Использовал ли декораторы в Python?

«Использовал ли декораторы в Python?» — вопрос из категории Python, который задают на 26% собеседований Data Scientist / ML Инженер. Ниже — развёрнутый ответ с разбором ключевых моментов.

Ответ

Да, постоянно. Декораторы — это мощный паттерн в Python для модификации или расширения поведения функций и классов без изменения их исходного кода. Я использую как встроенные декораторы из стандартной библиотеки, так и пишу собственные для решения конкретных задач.

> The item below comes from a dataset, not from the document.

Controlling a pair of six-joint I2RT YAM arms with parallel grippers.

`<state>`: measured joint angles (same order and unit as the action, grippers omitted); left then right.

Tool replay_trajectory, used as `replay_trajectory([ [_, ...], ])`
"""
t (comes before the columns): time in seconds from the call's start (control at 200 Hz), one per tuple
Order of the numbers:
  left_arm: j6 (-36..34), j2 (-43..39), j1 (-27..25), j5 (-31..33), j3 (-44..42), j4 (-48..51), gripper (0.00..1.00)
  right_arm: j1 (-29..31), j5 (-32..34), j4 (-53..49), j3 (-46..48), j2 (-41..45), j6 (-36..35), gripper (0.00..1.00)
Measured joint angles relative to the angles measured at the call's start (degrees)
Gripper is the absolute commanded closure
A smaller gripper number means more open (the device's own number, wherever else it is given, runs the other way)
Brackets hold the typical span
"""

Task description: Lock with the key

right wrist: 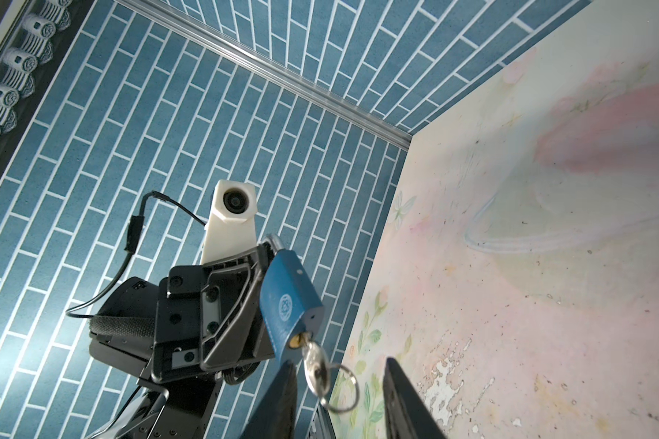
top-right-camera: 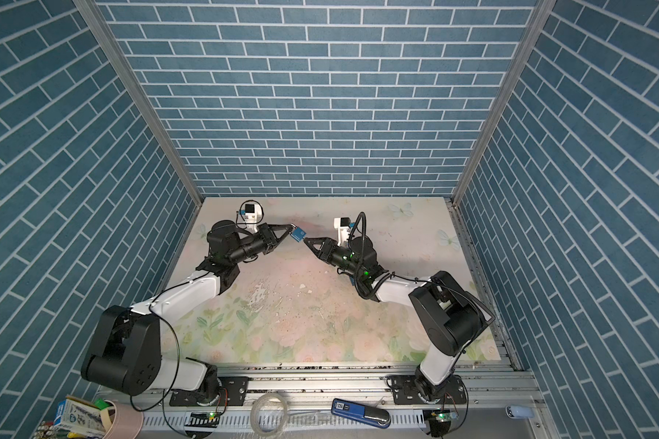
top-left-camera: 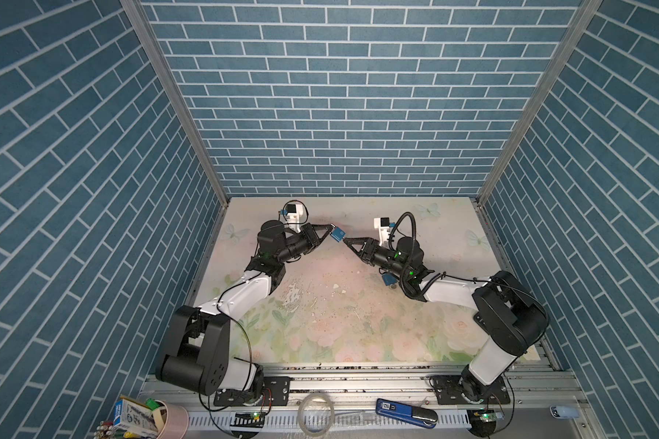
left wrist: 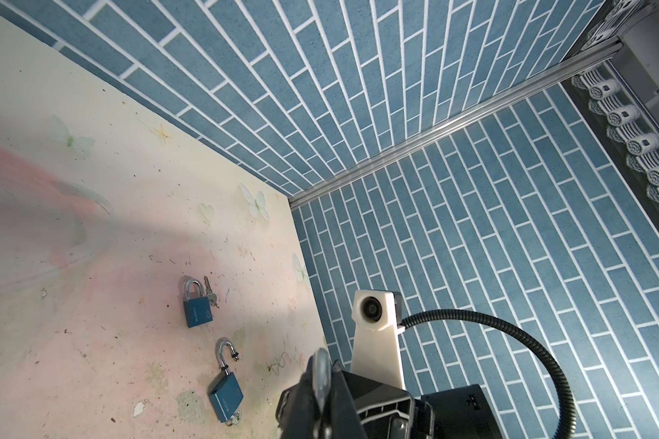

Практические примеры из моего опыта:

  1. Логирование и профилирование:

    import time
    import functools
    from typing import Callable
    
    def log_execution_time(func: Callable) -> Callable:
        """Декоратор для логирования времени выполнения функции."""
        @functools.wraps(func)  # Важно: сохраняет метаданные оригинальной функции
        def wrapper(*args, **kwargs):
            start = time.perf_counter()
            result = func(*args, **kwargs)
            end = time.perf_counter()
            print(f"[LOG] {func.__name__} executed in {end - start:.4f} seconds")
            return result
        return wrapper
    
    @log_execution_time
    def process_large_dataset(data: list):
        """Имитация долгой обработки."""
        time.sleep(0.5)
        return sum(data)
    
    # Использование
    process_large_dataset([1, 2, 3, 4, 5])
    # Вывод: [LOG] process_large_dataset executed in 0.5001 seconds
  2. Кеширование результатов тяжелых вычислений (используя @functools.lru_cache):

    from functools import lru_cache
    
    @lru_cache(maxsize=128)  # Кеширует до 128 уникальных вызовов
    def fibonacci(n: int) -> int:
        """Рекурсивное вычисление числа Фибоначчи с мемоизацией."""
        if n < 2:
            return n
        return fibonacci(n-1) + fibonacci(n-2)
    
    # Без @lru_cache вызов fibonacci(35) был бы крайне медленным.
    # С декоратором результат для каждого 'n' вычисляется один раз.
    print(fibonacci(35))  # Быстро
  3. Валидация аргументов и проверка прав доступа в веб-приложении (на примере Flask-like подхода):

    def require_auth(role: str = "user"):
        """Декоратор для проверки авторизации и роли пользователя."""
        def decorator(func):
            @functools.wraps(func)
            def wrapper(*args, **kwargs):
                # Здесь была бы реальная проверка токена или сессии
                current_user = get_current_user_from_request()
                if not current_user or current_user.role != role:
                    raise PermissionError(f"Access denied. Required role: {role}")
                return func(*args, **kwargs)
            return wrapper
        return decorator
    
    @require_auth(role="admin")
    def delete_user(user_id: int):
        """Только администратор может удалять пользователей."""
        # ... логика удаления ...
        return f"User {user_id} deleted"
  4. Регистрация обработчиков (паттерн Plugin):

    _PROCESSORS = {}
    
    def register_processor(name: str):
        """Декоратор для регистрации функций-обработчиков в словаре."""
        def decorator(func):
            _PROCESSORS[name] = func
            return func
        return decorator
    
    @register_processor("json")
    def parse_json(data: str):
        import json
        return json.loads(data)
    
    @register_processor("csv")
    def parse_csv(data: str):
        import csv
        # ... парсинг CSV ...
        return rows
    
    # Теперь можно динамически выбирать обработчик
    def process(data: str, format_type: str):
        processor = _PROCESSORS.get(format_type)
        if processor:
            return processor(data)
        raise ValueError(f"Unsupported format: {format_type}")

Ключевое преимущество декораторов — они позволяют отделить сквозную функциональность (cross-cutting concerns), такую как логирование, кеширование, безопасность, от основной бизнес-логики, делая код чище и более поддерживаемым.